X
Finance

AU$90m card fraud bill too little to force chip and PIN

Australia's AU$90 million per annum credit card fraud bill is too small to force the rollout of chip and PIN card reading technology, says the chief executive of the Australian Payments Clearing Association.
Written by Liam Tung, Contributing Writer

Australia's AU$90 million per annum credit card fraud bill is too small to force the rollout of chip and PIN card reading technology, says the chief executive of the Australian Payments Clearing Association (APCA).

"Unlike overseas, Australia doesn't have the same extent of fraud to require a rush to chip. Compared with the UK, we're running at a small fraction of their fraudulent transactions," Australian Payment Clearing Association's chief executive, Chris Hamilton, told ZDNet.com.au.

While nine in every 100,000 transactions in Australia are fraudulent, the incidence in the UK stands at 141, according to the APCA's statistics.
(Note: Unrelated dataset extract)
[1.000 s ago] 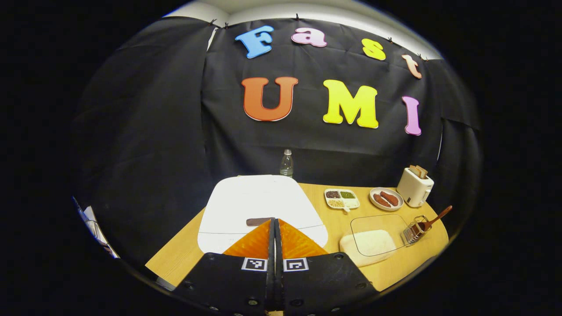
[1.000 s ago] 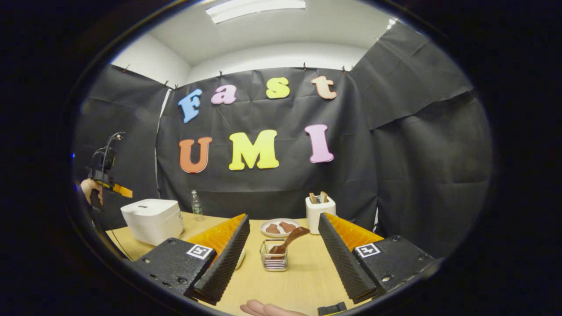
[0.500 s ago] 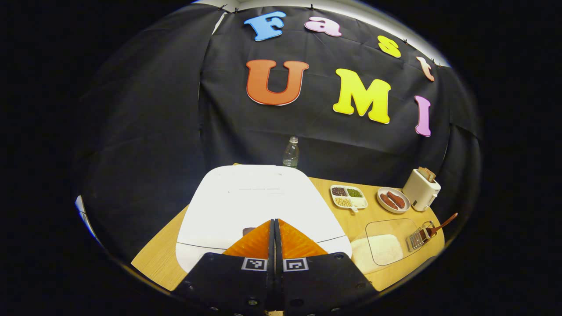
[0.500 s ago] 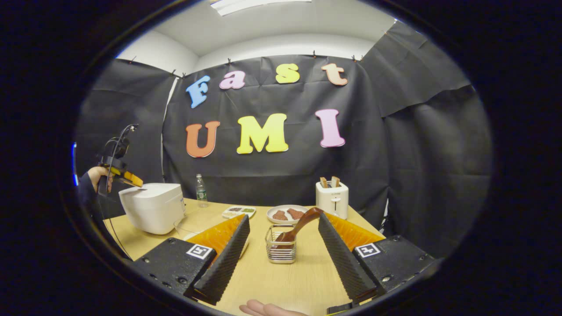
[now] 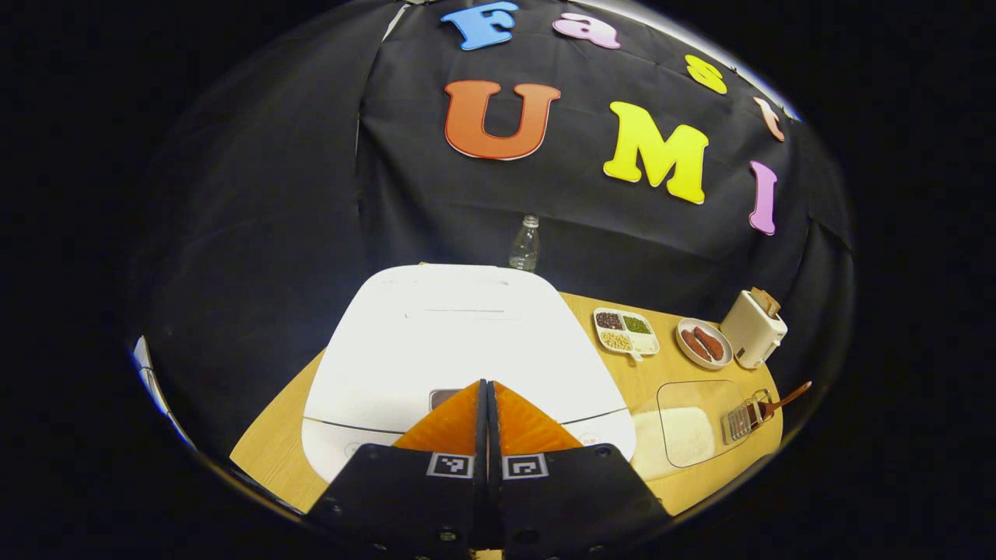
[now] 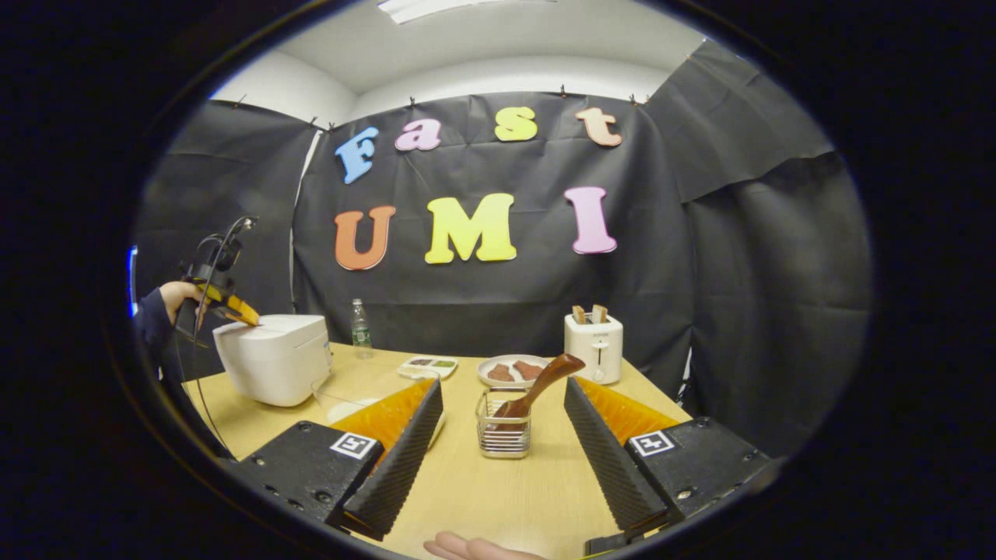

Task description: Close the left gripper, press the button to open the rice cooker; take a wooden spoon from the chopstick holder with the right hand, scoop a spoonful of rice and pour it into the rice cooker, then put the wooden spoon back into the chopstick holder.

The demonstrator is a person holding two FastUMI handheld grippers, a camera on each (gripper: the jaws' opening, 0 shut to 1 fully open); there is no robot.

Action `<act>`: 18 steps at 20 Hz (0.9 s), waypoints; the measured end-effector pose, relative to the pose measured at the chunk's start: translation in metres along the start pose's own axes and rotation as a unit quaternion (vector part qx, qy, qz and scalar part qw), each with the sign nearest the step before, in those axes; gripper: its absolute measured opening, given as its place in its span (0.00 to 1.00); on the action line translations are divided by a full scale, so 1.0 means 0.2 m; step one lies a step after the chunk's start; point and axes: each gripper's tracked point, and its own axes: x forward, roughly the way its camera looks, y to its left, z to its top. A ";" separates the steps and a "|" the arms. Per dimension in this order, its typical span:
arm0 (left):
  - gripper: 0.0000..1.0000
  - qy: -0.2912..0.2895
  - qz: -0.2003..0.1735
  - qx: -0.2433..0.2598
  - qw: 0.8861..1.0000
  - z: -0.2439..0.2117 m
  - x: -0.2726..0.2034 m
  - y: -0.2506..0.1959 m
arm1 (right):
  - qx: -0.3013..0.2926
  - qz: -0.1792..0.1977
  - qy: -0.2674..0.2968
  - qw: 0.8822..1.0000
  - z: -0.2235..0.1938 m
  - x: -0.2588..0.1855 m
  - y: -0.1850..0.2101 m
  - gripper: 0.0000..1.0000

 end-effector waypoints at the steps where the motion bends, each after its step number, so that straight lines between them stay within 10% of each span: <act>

Although some banks have issued customers with chip and PIN enabled credit cards, progress on deploying machines capable of reading chipped cards in Australia has been slow -- but this is intentional, says Hamilton.
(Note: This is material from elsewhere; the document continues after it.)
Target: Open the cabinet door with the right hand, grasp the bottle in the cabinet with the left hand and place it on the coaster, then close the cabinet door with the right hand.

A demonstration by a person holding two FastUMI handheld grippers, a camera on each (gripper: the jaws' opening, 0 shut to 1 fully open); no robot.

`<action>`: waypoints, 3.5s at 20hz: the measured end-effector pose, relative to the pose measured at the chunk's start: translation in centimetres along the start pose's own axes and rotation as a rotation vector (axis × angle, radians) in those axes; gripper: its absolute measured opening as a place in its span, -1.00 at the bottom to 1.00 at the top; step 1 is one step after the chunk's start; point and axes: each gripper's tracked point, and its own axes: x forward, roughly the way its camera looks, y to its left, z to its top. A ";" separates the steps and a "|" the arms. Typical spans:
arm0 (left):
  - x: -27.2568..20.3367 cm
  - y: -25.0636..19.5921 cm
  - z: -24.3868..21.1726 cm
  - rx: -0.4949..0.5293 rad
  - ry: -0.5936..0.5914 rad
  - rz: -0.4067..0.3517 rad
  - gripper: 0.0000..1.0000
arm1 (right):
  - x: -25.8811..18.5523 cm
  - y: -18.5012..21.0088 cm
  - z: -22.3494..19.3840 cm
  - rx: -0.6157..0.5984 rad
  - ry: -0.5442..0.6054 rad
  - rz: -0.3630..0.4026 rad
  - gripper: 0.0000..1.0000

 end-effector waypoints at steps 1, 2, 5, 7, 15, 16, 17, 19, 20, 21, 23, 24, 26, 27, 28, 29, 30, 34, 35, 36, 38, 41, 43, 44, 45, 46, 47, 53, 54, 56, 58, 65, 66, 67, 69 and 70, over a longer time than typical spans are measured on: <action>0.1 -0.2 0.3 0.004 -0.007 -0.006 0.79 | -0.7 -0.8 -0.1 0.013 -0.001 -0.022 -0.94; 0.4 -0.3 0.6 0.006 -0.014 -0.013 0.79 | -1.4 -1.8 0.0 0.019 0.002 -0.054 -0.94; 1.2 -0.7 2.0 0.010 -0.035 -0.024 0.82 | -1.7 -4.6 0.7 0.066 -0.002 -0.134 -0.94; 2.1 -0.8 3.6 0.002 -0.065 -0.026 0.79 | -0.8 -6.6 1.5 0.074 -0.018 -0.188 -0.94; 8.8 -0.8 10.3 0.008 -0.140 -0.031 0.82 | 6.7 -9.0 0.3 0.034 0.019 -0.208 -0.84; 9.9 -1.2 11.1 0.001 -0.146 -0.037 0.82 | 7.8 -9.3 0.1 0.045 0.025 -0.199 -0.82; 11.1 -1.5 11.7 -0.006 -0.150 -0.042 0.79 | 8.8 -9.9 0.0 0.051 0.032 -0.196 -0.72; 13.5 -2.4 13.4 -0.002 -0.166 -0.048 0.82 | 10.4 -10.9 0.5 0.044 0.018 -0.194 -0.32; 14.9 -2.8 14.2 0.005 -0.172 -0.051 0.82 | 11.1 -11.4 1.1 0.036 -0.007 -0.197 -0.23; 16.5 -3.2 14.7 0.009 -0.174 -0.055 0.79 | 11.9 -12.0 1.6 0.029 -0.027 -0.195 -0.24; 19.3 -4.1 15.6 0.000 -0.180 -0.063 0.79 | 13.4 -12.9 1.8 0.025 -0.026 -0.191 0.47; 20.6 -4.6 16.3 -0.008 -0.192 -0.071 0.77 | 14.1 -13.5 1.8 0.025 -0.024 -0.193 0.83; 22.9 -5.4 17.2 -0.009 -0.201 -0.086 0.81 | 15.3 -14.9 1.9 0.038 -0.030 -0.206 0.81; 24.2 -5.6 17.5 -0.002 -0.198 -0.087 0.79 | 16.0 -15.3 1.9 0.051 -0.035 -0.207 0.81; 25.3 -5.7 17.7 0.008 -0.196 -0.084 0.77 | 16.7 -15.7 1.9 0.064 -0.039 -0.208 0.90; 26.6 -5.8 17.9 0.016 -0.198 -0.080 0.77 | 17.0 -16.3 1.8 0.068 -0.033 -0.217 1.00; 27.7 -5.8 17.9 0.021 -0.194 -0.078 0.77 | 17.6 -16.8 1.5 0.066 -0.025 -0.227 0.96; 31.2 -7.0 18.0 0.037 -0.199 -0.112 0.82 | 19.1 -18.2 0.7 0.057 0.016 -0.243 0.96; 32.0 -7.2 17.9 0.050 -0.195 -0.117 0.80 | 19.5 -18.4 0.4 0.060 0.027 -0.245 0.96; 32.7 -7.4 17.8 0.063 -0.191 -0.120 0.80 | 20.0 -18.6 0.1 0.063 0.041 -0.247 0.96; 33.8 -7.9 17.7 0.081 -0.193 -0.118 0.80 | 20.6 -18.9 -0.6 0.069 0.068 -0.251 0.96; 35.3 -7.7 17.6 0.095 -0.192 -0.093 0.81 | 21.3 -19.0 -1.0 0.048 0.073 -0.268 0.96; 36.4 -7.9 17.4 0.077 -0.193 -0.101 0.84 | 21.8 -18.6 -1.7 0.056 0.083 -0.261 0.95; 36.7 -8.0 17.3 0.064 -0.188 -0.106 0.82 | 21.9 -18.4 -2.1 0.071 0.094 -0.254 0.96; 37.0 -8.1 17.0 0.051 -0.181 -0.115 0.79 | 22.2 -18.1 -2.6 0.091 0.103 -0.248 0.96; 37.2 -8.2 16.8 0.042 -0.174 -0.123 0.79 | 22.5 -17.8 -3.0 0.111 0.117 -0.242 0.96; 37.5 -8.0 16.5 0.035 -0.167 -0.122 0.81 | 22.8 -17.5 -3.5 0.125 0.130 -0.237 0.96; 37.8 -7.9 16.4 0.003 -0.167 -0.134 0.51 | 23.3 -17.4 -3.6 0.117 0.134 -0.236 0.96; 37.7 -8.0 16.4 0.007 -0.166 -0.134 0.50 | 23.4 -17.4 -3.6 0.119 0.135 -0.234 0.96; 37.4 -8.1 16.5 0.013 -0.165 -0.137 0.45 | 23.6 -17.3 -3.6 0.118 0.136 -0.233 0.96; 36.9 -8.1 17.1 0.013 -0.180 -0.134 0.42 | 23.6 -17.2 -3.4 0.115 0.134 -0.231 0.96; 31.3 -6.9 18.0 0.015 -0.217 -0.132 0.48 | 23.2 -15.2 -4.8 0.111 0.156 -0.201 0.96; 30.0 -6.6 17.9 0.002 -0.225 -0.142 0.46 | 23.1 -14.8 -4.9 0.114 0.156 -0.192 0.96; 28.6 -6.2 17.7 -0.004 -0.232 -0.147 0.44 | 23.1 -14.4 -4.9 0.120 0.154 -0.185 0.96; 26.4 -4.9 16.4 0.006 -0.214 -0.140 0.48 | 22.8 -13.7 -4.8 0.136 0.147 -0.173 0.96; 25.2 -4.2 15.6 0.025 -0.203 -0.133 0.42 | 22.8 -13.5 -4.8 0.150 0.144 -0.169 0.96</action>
"That's a practical and measured approach and we don't want to rush and inconvenience cardholders," he said.

"Many larger issuers and acquirers have done work on chips ... Some smaller organisations, which haven't put in as much time, are now starting to come to grips with the issues, but these will go on for several years," he said.

Without a mandated deadline to change to chip and PIN, businesses such as retailers, banks and card issuers can roll out the technology "when the business case makes sense for them".
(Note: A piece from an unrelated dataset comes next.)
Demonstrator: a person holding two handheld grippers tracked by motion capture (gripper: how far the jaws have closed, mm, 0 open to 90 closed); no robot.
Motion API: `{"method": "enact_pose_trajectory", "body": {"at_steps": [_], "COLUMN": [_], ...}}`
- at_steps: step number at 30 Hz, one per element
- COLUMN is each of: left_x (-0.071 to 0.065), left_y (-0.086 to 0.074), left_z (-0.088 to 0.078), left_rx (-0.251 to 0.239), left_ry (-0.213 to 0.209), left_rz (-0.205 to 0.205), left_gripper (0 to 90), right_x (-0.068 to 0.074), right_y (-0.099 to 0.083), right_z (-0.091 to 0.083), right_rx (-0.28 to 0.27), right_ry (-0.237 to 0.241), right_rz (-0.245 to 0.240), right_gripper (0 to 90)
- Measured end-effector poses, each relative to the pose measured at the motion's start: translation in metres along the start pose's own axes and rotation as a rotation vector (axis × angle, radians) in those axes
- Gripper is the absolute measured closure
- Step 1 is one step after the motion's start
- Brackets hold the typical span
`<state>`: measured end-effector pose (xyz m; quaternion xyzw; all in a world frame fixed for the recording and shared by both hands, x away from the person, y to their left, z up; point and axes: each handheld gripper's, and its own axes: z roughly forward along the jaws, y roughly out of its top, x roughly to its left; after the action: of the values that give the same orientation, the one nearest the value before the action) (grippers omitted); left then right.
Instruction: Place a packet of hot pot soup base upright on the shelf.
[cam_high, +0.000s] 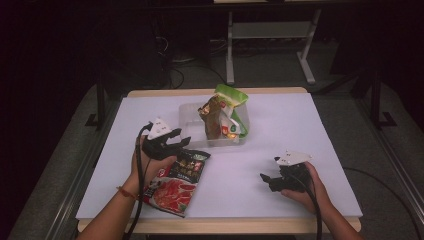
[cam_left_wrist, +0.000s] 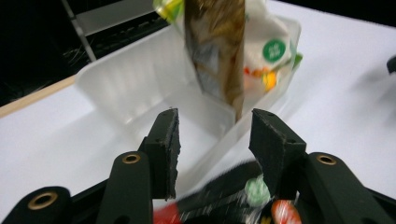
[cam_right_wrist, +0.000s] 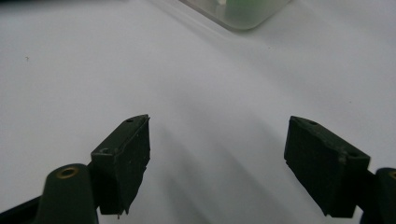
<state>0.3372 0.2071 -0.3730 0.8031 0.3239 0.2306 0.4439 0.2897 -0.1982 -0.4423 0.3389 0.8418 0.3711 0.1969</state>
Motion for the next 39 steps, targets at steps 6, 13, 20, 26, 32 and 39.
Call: {"method": "enact_pose_trajectory", "body": {"at_steps": [6,13,20,26,32,39], "left_x": [0.020,0.036,0.037,0.035,0.038,0.030], "left_y": [-0.027,-0.057,-0.078,-0.098,-0.108,-0.112], "left_z": [-0.020,-0.033,-0.037,-0.036,-0.043,-0.039], "left_rx": [0.027,0.074,0.151,0.202,0.193,0.236], "left_ry": [-0.036,-0.129,-0.177,-0.216,-0.279,-0.387], "left_rz": [-0.028,-0.054,-0.016,-0.022,-0.113,-0.177], "left_gripper": [46.1,37.3,31.9,26.8,25.5,24.1], "right_x": [0.003,0.006,0.010,0.012,0.015,0.026], "right_y": [0.002,0.004,0.007,0.011,0.017,0.024], "right_z": [0.002,0.003,0.005,0.008,0.015,0.024], "right_rx": [-0.003,-0.013,-0.015,-0.022,-0.034,-0.027], "right_ry": [0.021,0.054,0.075,0.106,0.152,0.190], "right_rz": [0.008,0.011,0.005,0.004,-0.009,-0.038], "right_gripper": [22.2,22.3,22.6,23.1,23.2,23.2]}}
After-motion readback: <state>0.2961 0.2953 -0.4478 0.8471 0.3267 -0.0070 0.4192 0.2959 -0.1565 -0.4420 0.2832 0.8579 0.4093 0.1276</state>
It also means that banks can avoid the challenge of a mass reissuing of credit cards outside their normal expiry cycle.

"A forced reissue of all cards to chip would place a massive burden [on banks and customers], so it's much better to schedule it to fit in within the expiry cycle," he said.

But the reason there is no pressure to roll out new technology is that the card fraud is not borne by the customer, according to Hamilton.

"In most cases of fraud the cardholder doesn't wear the loss but will suffer an inconvenience in that they need to replace the cards," he said.

Despite this apparent lack of pressure, Australia Integrated Technology Services -- a division of Linfox subsidiary, Armorguard -- last week won a AU$250 million contract to overhaul 6,000 Cashcard EFTPOS machines across Australia to make them ready to read chip and PIN cards.

NAB has also made some progress on this front, said Hamilton.

"Last year NAB announced they had completed upgrading their EFTPOS terminal network to make it chip capable," he said.